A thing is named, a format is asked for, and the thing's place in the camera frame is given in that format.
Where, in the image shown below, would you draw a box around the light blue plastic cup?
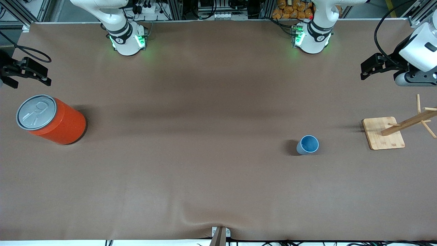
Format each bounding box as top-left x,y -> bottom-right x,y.
296,135 -> 320,156

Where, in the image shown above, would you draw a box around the wooden cup rack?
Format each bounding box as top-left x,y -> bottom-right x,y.
362,94 -> 437,150

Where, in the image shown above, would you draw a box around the orange packaged goods pile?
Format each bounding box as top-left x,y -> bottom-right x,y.
272,0 -> 314,19

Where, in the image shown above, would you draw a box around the white power strip black plugs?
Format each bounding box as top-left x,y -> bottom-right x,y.
133,0 -> 161,13

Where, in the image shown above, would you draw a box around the brown table cloth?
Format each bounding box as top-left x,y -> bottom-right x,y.
0,20 -> 437,241

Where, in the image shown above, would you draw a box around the aluminium frame profile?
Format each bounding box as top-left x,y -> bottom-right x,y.
406,0 -> 437,28
0,0 -> 46,33

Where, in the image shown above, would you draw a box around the aluminium post with bracket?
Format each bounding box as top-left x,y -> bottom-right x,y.
209,227 -> 231,246

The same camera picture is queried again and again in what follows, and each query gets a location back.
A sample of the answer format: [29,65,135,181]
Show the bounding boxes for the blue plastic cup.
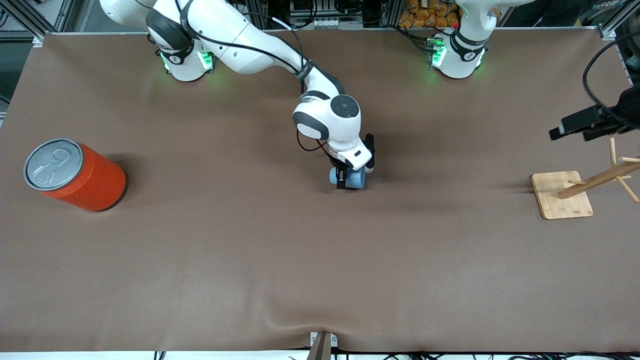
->
[328,166,367,191]

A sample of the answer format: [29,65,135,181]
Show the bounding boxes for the wooden mug rack stand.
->
[530,137,640,221]

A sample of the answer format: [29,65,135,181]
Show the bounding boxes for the white power strip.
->
[292,17,364,30]

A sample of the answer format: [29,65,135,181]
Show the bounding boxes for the pile of orange bread rolls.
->
[398,0,462,29]

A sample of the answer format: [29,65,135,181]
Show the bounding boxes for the orange can with silver lid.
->
[23,138,128,213]

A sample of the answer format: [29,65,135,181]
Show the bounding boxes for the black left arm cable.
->
[582,40,623,112]

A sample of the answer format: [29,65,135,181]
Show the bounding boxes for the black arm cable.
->
[175,0,331,151]
[582,40,623,112]

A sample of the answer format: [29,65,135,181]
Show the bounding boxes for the silver aluminium frame post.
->
[381,0,404,27]

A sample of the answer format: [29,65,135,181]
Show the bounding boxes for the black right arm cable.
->
[175,0,331,151]

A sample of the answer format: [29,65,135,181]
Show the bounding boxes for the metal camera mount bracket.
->
[306,331,339,360]

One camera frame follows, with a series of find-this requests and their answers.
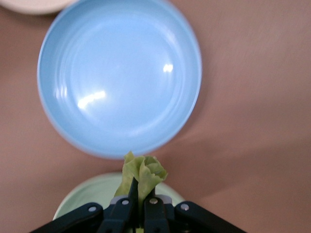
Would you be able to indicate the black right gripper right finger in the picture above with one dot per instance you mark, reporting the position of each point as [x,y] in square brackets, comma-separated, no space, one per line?
[155,216]

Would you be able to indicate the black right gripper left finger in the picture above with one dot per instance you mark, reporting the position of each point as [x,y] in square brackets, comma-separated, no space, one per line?
[119,216]

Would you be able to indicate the pale green plate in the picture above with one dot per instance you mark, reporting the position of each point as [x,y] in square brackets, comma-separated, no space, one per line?
[80,196]

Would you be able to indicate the green lettuce leaf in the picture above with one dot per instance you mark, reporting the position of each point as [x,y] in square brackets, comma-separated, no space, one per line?
[145,170]

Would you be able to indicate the blue plate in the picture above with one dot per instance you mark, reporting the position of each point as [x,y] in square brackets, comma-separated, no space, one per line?
[119,77]

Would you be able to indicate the beige plate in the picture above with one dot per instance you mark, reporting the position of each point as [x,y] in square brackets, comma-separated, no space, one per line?
[29,6]
****************
• Task description
Your answer must be an exact repeat of the records above, with the pictures left out.

• Finished exercise
A thing is named, a format is asked for, and the thing's place in the camera frame is given in that format.
Where, in the image shown below, would you draw a box around the light blue plastic cup?
Format each bounding box as top-left x,y -> bottom-right x,y.
296,135 -> 320,156

Where, in the image shown above, would you draw a box around the wooden cup rack?
Format each bounding box as top-left x,y -> bottom-right x,y.
362,94 -> 437,150

Where, in the image shown above, would you draw a box around the orange packaged goods pile?
Format each bounding box as top-left x,y -> bottom-right x,y.
272,0 -> 314,19

Where, in the image shown above, would you draw a box around the white power strip black plugs?
Format each bounding box as top-left x,y -> bottom-right x,y.
133,0 -> 161,13

Where, in the image shown above, would you draw a box around the brown table cloth?
Format each bounding box as top-left x,y -> bottom-right x,y.
0,20 -> 437,241

Where, in the image shown above, would you draw a box around the aluminium frame profile?
Format each bounding box as top-left x,y -> bottom-right x,y.
406,0 -> 437,28
0,0 -> 46,33

Where, in the image shown above, would you draw a box around the aluminium post with bracket?
Format each bounding box as top-left x,y -> bottom-right x,y.
209,227 -> 231,246

The same camera picture is queried again and again in what follows, and each query gets a location back.
A sample of the answer format: [29,65,135,181]
Show the bounding boxes for the blue plastic cup.
->
[328,166,367,191]

A sample of the answer format: [29,65,135,181]
Show the bounding boxes for the wooden mug rack stand.
->
[530,137,640,221]

A sample of the answer format: [29,65,135,181]
Show the bounding boxes for the white power strip.
->
[292,17,364,30]

A sample of the answer format: [29,65,135,181]
Show the bounding boxes for the pile of orange bread rolls.
->
[398,0,462,29]

A sample of the answer format: [29,65,135,181]
Show the bounding boxes for the orange can with silver lid.
->
[23,138,128,213]

A sample of the answer format: [29,65,135,181]
Show the bounding boxes for the black left arm cable.
->
[582,40,623,112]

A sample of the answer format: [29,65,135,181]
Show the bounding boxes for the black arm cable.
->
[175,0,331,151]
[582,40,623,112]

A sample of the answer format: [29,65,135,181]
Show the bounding boxes for the silver aluminium frame post.
->
[381,0,404,27]

A sample of the answer format: [29,65,135,181]
Show the bounding boxes for the black right arm cable.
->
[175,0,331,151]

A sample of the answer format: [29,65,135,181]
Show the bounding boxes for the metal camera mount bracket.
->
[306,331,339,360]

One camera frame follows, with a series of find-this requests and their answers.
Would you be able to indicate the black right gripper right finger in the picture above with one dot per instance you mark, reporting the position of each point as [x,y] in square brackets, comma-separated, no space, one per line?
[155,216]

Would you be able to indicate the black right gripper left finger in the picture above with one dot per instance you mark, reporting the position of each point as [x,y] in square brackets, comma-separated, no space, one per line?
[119,216]

Would you be able to indicate the pale green plate in the picture above with one dot per instance you mark, reporting the position of each point as [x,y] in square brackets, comma-separated, no space, one per line?
[80,196]

Would you be able to indicate the green lettuce leaf in the picture above with one dot per instance you mark, reporting the position of each point as [x,y] in square brackets, comma-separated, no space, one per line?
[145,170]

Would you be able to indicate the blue plate in the picture above with one dot per instance you mark, reporting the position of each point as [x,y] in square brackets, comma-separated, no space, one per line?
[119,77]

Would you be able to indicate the beige plate in the picture above with one dot per instance you mark, reporting the position of each point as [x,y] in square brackets, comma-separated, no space, one per line?
[29,6]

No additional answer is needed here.